Top of COLLECTED MATERIAL

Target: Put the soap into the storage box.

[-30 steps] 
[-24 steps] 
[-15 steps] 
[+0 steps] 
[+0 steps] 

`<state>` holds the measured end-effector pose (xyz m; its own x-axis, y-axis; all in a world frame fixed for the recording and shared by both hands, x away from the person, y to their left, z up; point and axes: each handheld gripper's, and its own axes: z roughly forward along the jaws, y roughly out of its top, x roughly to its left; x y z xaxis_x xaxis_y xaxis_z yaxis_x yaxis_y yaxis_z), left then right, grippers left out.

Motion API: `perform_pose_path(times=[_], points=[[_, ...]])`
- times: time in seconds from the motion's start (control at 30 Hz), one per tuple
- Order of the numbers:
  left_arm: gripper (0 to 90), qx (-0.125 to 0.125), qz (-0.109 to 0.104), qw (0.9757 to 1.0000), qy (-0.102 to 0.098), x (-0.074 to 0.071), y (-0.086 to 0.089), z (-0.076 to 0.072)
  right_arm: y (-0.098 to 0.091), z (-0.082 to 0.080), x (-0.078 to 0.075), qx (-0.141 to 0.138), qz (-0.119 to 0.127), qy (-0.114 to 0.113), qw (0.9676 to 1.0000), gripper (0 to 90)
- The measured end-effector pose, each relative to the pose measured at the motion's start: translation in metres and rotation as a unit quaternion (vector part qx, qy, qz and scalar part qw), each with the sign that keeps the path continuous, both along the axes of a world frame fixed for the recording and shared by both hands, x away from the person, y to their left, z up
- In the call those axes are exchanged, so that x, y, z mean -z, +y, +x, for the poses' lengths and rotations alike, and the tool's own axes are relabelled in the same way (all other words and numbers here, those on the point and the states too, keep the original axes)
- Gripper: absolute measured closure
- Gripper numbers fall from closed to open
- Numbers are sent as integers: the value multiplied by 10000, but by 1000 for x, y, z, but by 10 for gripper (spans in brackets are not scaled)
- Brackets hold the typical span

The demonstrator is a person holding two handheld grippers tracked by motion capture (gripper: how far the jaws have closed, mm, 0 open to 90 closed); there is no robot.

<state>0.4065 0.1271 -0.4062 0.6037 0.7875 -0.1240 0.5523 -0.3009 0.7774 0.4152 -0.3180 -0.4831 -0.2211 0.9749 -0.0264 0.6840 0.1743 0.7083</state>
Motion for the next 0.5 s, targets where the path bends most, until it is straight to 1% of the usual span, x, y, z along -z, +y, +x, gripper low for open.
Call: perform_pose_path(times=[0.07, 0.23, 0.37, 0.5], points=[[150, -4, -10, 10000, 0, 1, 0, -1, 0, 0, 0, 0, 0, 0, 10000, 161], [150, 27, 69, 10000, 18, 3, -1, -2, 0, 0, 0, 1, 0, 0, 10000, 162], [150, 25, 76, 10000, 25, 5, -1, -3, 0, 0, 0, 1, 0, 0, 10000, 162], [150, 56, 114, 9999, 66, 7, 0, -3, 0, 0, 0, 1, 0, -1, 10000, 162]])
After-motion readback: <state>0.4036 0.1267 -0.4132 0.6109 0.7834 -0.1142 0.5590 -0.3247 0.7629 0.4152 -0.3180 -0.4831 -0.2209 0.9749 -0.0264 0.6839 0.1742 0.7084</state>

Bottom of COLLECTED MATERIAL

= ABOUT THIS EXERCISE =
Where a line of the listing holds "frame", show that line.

= YOUR RESPONSE =
`<state>` holds the measured end-effector pose (xyz m; its own x-axis, y-axis; all in a world frame fixed for the recording and shared by both hands, x away from the person, y to their left, z up; point and axes: each handheld gripper's, and its own axes: z roughly forward along the jaws, y roughly out of its top, x roughly to its left; x y z xaxis_x xaxis_y xaxis_z yaxis_x yaxis_y yaxis_z), left then right, grippers left out.
- The measured end-effector pose, each relative to the pose measured at the motion's start: translation in metres and rotation as a unit quaternion (vector part qx, qy, qz and scalar part qw), each with the sign that keeps the path continuous, both along the axes of a world frame fixed for the recording and shared by both hands, x away from the person, y to their left, z up

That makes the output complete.